The response must be made up of the lines in the entries below that contain "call".

▶ **TASK DATA**:

************

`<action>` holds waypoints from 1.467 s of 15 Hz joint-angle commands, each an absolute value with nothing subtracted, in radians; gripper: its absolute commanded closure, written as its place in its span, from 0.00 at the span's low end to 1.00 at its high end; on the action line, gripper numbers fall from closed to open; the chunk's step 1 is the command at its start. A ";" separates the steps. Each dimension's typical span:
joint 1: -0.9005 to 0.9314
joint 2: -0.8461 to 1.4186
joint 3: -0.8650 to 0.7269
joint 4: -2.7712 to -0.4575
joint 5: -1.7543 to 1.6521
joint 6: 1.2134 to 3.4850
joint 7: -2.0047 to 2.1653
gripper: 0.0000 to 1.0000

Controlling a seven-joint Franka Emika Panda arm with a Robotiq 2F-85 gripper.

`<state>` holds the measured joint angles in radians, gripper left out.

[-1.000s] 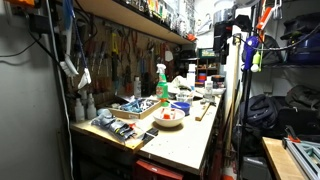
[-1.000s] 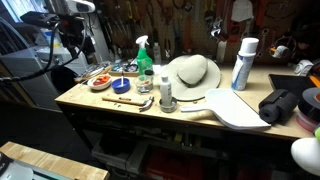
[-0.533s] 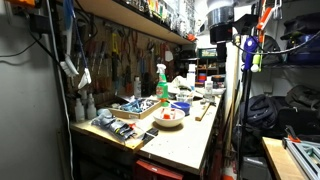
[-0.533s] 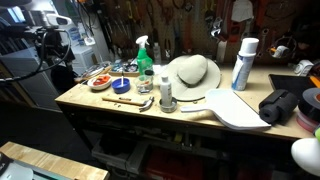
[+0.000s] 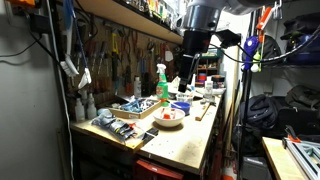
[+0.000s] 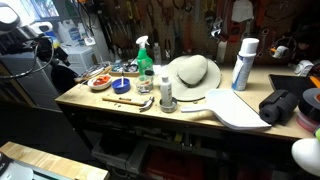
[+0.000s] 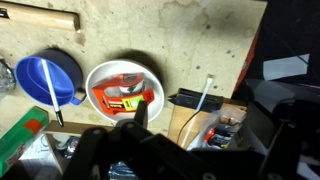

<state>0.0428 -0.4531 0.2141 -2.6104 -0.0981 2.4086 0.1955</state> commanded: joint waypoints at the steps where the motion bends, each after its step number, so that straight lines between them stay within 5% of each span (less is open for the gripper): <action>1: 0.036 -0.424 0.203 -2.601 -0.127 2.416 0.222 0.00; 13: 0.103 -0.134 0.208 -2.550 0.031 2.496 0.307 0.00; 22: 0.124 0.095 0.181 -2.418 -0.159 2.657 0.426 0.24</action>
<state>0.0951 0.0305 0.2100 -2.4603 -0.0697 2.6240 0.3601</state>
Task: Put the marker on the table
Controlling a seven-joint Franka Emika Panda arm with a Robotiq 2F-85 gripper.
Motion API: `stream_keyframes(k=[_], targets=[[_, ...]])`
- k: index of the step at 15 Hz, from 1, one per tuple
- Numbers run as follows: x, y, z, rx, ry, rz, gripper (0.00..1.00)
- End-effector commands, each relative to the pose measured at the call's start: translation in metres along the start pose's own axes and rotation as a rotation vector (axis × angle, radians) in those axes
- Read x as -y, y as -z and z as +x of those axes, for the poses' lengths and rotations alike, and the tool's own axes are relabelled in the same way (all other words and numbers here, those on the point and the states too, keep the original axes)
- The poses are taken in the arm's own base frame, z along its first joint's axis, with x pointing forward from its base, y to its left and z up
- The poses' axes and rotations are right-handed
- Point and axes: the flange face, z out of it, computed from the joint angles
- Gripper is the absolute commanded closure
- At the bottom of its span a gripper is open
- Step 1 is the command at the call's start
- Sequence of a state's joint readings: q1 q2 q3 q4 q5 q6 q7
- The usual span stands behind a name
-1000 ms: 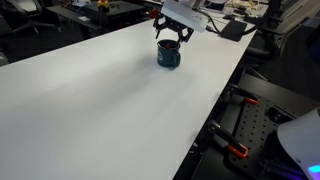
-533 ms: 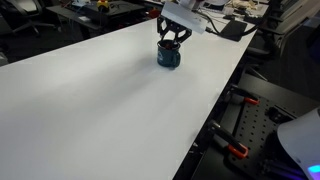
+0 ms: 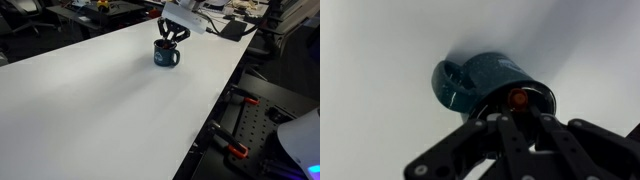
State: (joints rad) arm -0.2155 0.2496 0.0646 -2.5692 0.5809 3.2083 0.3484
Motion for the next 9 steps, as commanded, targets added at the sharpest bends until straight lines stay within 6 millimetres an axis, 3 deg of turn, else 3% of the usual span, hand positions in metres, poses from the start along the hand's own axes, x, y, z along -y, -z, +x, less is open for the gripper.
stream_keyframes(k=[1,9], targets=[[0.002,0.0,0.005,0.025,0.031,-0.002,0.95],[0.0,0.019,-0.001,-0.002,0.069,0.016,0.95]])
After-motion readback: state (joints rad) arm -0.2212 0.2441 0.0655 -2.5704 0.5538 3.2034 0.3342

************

▶ **PROBLEM SOLUTION**:
- End-effector commands, each relative to the pose measured at the call's start: translation in metres along the start pose's own axes and rotation as a rotation vector (axis × angle, radians) in those axes
- Step 1 is the command at the call's start

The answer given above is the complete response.